En primera persona y omnisciente: haciendo trampas

Cuando comencé a escribir las primeras líneas de La historia triste de un hombre justo estas fueron esbozadas en tercera persona, concretamente con un narrador omnisciente —que todo lo sabe—. A medida que iba tallando las palabras de mi novela me di cuenta de que necesitaba intensificar aún más las sensaciones del personaje principal: Dragos Corneli —que te presentaré un día de estos—. Al final cambié a primera persona. Esta necesidad surgió por lo ventajoso del método: acercar el personaje al lector; hacerlo cómplice de sus palabras y sumergirnos en sus pensamientos. Pero esto tenía un punto en contra: sacrificar las ventajas que nos da la tercera persona. 
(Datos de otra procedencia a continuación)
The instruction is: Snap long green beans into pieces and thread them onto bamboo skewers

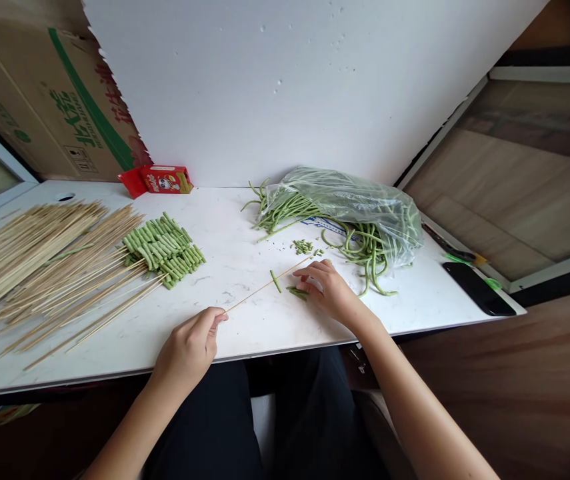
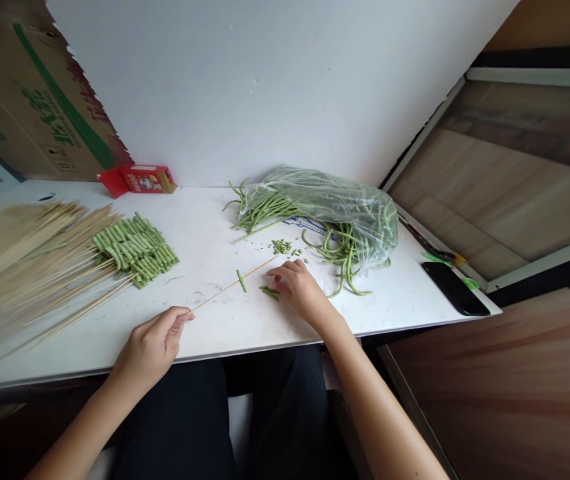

No sé si lo sabías, pero la narración en primera persona cuenta con algunas dificultades. Una de ellas es que el lector no podrá saber más allá de lo que sepa el personaje narrador; no podrá ver más allá de lo que ve el protagonista, ni saber cosas que están ocurriendo en los pensamientos de quienes se relacionan con él. Aunque esto pueda resultar una ventaja para construir la historia a través del misterio o el suspense, también es un arma de doble filo, pues podríamos enhebrar la trama de forma forzada: por ejemplo, que tu personaje escuche algo que te interesa que sepa, aun siendo la escena muy artificiosa, metida con calzador ¡Demasiada casualidad! Esto rompe con la llamada suspensión de la incredulidad —una herramienta narrativa que también tocaremos en otro momento—.

Pero ¿sabes qué? He hecho trampas…

Tal como te lo cuento, porque he regalado a mi personaje principal algunas facultades de la tercera persona: en concreto, una «pequeña porción de omnisciencia». Al fin y al cabo, mi mundo es fantástico, y he dejado que las hebras del tejido de mi fantasía hayan trepado hasta detrás de bambalinas, donde se construye el escenario de mi historia. ¿Cómo he hecho esto? Por supuesto sin afectar a esa suspensión de la incredulidad. 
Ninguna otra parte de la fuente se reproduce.